## What is needed
Reproduce only the top of the records, down to and including the line containing "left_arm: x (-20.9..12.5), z".

*** Supplied records ***

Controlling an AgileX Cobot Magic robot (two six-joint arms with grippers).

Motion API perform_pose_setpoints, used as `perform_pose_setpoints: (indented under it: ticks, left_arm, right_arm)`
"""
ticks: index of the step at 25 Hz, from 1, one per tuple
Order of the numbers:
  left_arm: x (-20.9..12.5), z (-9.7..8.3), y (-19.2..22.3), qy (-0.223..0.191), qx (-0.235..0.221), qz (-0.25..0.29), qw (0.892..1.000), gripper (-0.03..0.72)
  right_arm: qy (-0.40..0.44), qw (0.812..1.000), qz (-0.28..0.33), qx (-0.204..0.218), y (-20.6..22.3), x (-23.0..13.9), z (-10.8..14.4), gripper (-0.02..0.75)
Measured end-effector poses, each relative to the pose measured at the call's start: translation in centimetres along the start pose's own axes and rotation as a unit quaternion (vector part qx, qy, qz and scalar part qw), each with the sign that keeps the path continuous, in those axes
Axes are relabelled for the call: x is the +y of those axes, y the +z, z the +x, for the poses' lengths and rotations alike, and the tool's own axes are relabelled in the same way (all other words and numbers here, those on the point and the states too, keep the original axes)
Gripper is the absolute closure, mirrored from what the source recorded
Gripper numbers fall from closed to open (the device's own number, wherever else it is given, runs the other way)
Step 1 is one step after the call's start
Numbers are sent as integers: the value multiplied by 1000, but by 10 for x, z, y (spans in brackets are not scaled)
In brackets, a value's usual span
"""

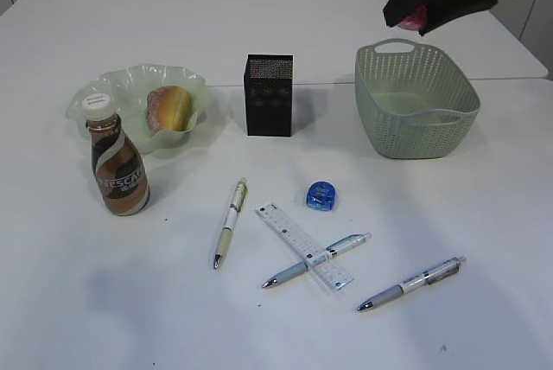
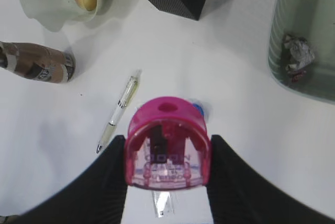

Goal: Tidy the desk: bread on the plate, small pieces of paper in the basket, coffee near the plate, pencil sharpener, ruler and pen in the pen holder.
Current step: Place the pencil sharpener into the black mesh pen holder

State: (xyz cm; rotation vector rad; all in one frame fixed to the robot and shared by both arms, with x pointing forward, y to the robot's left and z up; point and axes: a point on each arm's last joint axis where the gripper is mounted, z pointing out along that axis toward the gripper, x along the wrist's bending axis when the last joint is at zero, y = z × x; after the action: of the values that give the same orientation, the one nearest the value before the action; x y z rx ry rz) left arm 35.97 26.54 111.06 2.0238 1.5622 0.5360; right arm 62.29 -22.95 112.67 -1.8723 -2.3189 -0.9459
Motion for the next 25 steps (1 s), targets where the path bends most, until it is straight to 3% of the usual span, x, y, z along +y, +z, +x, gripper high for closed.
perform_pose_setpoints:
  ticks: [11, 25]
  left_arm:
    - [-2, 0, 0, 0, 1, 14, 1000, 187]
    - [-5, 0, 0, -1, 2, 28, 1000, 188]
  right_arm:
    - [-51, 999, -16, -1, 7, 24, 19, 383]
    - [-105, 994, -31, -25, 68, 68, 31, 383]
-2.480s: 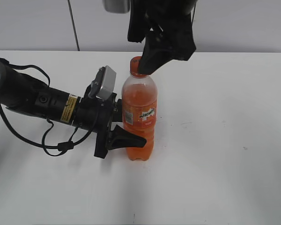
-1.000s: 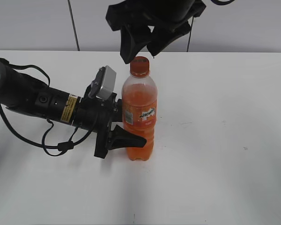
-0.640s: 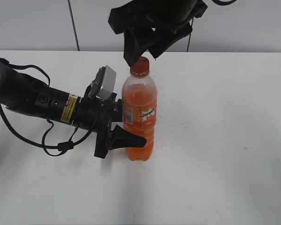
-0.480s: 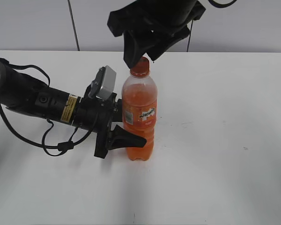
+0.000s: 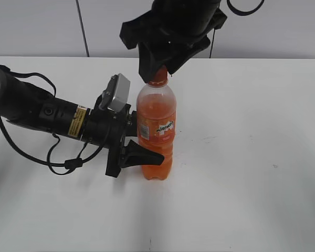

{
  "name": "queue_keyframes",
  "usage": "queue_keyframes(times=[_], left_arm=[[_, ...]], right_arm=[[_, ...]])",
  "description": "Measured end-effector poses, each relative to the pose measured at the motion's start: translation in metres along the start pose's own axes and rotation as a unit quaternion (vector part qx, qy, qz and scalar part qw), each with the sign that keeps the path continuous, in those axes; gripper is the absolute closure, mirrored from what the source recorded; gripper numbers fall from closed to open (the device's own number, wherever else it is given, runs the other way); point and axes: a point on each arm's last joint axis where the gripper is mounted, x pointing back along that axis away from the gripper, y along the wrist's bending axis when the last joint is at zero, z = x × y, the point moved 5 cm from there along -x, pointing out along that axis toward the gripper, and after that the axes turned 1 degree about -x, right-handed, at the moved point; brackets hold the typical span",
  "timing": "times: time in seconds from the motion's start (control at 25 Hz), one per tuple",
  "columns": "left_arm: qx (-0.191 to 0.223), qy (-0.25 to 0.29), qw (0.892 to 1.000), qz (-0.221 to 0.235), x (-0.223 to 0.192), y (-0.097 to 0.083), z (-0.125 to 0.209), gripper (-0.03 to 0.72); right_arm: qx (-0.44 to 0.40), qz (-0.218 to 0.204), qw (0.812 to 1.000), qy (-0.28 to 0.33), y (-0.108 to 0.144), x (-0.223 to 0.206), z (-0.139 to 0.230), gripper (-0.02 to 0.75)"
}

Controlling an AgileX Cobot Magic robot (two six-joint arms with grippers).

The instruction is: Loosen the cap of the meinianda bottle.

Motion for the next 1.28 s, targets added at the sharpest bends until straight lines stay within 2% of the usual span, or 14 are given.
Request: queue_keyframes(times=[0.12,0.24,0.4,0.52,0.6,0.68,0.8,0.92,1.04,1.16,1.28], left_arm=[[0.0,0.0,1.0,0.0,0.0,0.0,0.0,0.281],[0.0,0.0,1.0,0.0,0.0,0.0001,0.0001,0.281],[0.0,0.0,1.0,-0.001,0.0,0.0002,0.0,0.281],[0.0,0.0,1.0,-0.001,0.0,0.0002,0.0,0.281],[0.0,0.0,1.0,0.0,0.0,0.0001,0.0001,0.281],[0.0,0.0,1.0,0.001,0.0,-0.0002,0.0001,0.281],[-0.002,0.002,1.0,0.002,0.0,-0.0005,0.0006,0.281],[-0.003,0.003,1.0,0.002,0.0,-0.0004,0.0007,0.281],[-0.003,0.004,1.0,0.002,0.0,-0.0004,0.0008,0.281],[-0.003,0.004,1.0,0.002,0.0,-0.0004,0.0009,0.281],[-0.002,0.004,1.0,0.002,0.0,-0.0004,0.0009,0.281]], right_arm=[[0.0,0.0,1.0,0.001,0.0,0.0,0.0002,0.385],[0.0,-0.001,1.0,0.001,0.0002,0.0003,0.0001,0.461],[0.005,-0.001,1.0,0.0,0.0003,0.0004,0.0,0.465],[0.05,-0.001,0.999,0.0,0.0004,0.0004,0.0,0.465],[0.116,-0.002,0.993,0.0,0.0006,0.0006,0.0,0.465],[0.195,-0.002,0.981,0.001,0.0007,0.0007,0.0001,0.465],[0.326,0.0,0.945,0.001,0.0,0.0008,0.0001,0.465],[0.448,0.007,0.894,0.005,-0.0022,0.0008,0.0001,0.465],[0.524,0.011,0.852,0.009,-0.0026,0.001,0.0003,0.465],[0.561,0.013,0.828,0.009,-0.003,0.001,-0.0001,0.465],[0.572,0.013,0.82,0.009,-0.0028,0.0009,-0.0002,0.465]])
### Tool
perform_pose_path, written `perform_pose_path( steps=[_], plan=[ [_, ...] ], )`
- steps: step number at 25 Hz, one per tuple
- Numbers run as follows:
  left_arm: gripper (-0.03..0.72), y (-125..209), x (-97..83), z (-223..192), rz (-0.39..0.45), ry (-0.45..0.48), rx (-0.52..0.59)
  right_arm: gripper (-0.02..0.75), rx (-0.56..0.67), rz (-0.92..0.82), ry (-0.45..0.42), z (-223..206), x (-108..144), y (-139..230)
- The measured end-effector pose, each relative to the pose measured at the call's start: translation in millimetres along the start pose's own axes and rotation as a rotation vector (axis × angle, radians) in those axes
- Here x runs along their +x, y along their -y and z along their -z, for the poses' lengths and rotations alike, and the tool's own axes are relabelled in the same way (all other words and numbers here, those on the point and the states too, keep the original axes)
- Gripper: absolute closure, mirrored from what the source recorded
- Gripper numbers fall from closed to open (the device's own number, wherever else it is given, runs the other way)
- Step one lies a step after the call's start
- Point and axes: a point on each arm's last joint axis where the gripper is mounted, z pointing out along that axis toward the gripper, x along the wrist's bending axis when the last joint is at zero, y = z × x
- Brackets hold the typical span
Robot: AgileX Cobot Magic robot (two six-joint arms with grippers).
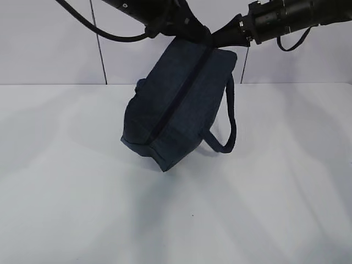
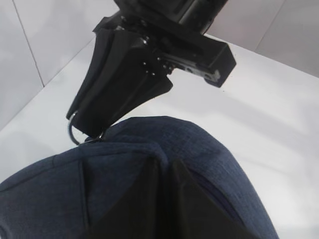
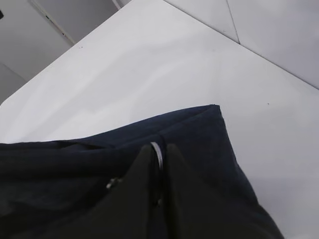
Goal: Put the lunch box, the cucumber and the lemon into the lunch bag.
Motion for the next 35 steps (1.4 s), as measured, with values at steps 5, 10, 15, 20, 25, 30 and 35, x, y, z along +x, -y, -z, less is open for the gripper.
perform_pose_path(
  steps=[5, 10, 15, 20, 25, 30, 35],
  plan=[
    [0.675, 2.8, -2.4, -1.8, 0.066, -0.003, 0.040, 0.496, -0.008, -0.016, 0.025, -0.9, -3.5, 0.4],
    [0.675, 7.3, -0.8, -2.4, 0.152, -0.041, 0.091, 0.338, -0.006, -0.022, 0.028, -0.9, -3.8, 0.6],
    [0.675, 14.5, 7.0, -0.6, 0.244, -0.140, 0.159, 0.323, 0.001, -0.005, 0.045, 5.5, 1.8, -5.6],
    [0.675, 21.8, 15.6, -4.1, 0.256, -0.208, 0.206, 0.319, 0.043, 0.008, 0.086, 13.8, 8.6, -11.8],
    [0.674, 42.9, 37.0, -18.0, 0.278, -0.247, 0.259, 0.318, 0.052, 0.008, 0.102, 18.5, 13.3, -15.9],
    [0.622, 59.7, 55.7, -23.8, 0.299, -0.275, 0.295, 0.318, 0.063, 0.015, 0.114, 21.1, 15.6, -17.6],
    [0.354, 66.9, 68.0, -17.7, 0.327, -0.295, 0.310, 0.318, 0.073, 0.015, 0.126, 23.2, 17.4, -18.8]
  ],
)
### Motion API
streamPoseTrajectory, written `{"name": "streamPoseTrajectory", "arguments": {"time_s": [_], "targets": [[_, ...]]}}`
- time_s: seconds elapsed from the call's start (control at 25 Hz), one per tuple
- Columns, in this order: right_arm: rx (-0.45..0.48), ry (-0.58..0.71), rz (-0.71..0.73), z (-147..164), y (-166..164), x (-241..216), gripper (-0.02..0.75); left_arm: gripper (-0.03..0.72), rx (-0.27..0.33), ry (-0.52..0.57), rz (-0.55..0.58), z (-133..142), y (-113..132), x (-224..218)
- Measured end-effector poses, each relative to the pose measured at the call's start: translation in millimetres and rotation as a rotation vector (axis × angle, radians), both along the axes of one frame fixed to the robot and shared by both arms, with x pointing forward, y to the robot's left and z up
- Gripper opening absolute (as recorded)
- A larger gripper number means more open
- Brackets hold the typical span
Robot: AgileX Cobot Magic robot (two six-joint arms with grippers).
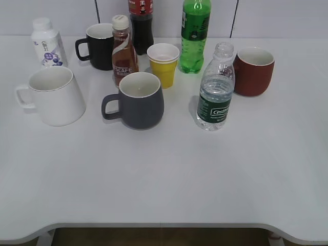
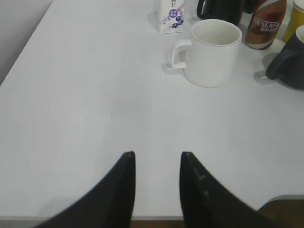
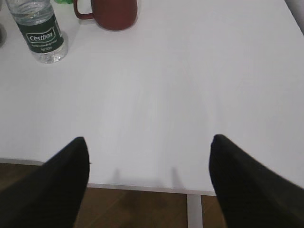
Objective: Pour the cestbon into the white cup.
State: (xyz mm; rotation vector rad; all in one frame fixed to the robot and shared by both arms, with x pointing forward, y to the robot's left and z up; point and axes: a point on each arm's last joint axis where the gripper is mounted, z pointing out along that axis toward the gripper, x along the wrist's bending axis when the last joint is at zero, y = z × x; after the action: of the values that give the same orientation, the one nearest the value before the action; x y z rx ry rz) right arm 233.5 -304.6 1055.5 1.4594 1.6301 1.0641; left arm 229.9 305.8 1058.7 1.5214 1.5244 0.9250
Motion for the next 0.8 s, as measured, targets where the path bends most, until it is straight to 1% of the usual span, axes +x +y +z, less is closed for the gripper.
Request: {"name": "streamPoseTrajectory", "arguments": {"time_s": [0.8], "targets": [[0.000,0.000,0.000,0.0,0.0,0.0,0.589,0.241,0.000,0.000,0.000,0.0,0.0,0.0]]}}
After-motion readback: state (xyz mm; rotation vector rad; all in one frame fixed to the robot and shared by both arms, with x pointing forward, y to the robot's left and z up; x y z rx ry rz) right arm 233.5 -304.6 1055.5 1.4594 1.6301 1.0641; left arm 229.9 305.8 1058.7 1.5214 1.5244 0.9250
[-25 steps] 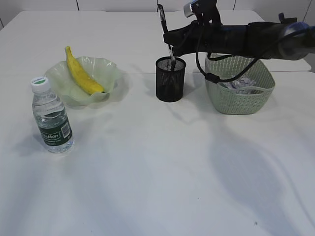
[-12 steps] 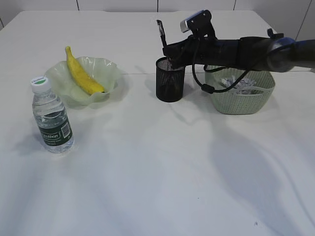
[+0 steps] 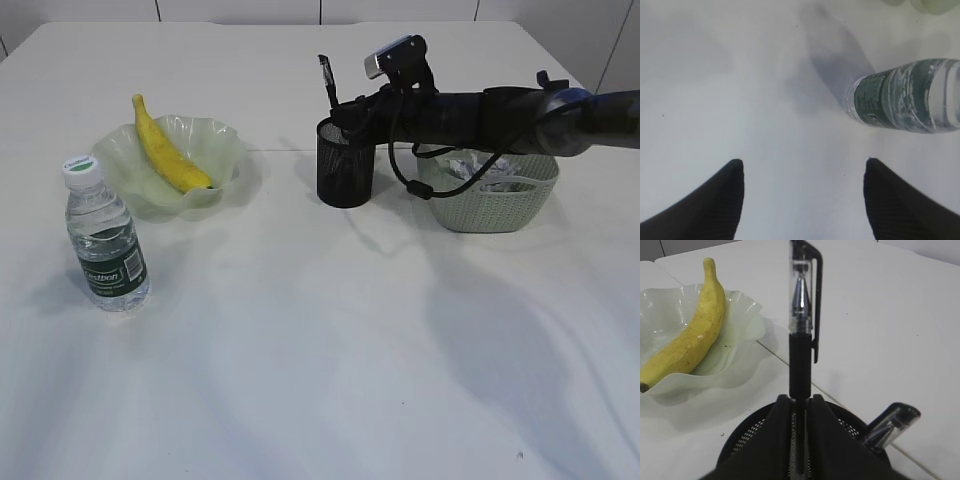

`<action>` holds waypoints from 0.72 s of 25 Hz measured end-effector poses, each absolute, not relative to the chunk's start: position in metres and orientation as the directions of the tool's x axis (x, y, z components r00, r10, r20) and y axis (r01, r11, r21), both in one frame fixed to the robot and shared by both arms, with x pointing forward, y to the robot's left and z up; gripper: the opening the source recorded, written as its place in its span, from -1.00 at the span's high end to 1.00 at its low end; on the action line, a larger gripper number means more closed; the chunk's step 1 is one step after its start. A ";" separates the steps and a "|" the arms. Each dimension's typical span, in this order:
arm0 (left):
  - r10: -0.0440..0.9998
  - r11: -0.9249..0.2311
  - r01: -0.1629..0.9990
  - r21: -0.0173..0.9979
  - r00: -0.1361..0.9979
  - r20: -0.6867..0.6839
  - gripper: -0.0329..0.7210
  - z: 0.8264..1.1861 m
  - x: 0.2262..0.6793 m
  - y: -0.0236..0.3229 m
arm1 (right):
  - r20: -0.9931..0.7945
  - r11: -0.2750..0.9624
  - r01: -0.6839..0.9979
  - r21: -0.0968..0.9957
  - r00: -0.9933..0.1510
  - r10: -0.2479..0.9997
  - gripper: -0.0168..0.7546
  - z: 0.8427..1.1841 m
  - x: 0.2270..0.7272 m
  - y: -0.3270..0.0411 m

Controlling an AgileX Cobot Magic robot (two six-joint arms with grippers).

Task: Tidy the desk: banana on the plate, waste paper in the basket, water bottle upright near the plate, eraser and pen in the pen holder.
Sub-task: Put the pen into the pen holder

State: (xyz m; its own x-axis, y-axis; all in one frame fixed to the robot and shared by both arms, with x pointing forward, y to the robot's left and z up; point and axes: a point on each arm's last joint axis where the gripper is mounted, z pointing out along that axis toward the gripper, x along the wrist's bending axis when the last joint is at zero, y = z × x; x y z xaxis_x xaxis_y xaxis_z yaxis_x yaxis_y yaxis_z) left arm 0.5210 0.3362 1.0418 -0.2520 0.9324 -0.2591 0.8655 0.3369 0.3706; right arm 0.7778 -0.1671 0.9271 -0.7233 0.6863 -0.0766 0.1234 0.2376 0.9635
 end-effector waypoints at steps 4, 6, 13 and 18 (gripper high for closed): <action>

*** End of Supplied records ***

## Written response
Controlling an AgileX Cobot Magic robot (two six-joint arms with grippers).

Motion API perform_pose_setpoints, used as `perform_pose_setpoints: (indented under it: ticks, left_arm, right_arm)`
"""
ticks: index of the step at 25 Hz, from 1, one per tuple
Order of the numbers:
  left_arm: x (-20.9..12.5), z (-9.7..8.3), y (-19.2..22.3), qy (-0.223..0.191), qx (-0.235..0.221), qz (-0.25..0.29), qw (0.892..1.000), gripper (-0.03..0.72)

With the output given, the exercise is complete.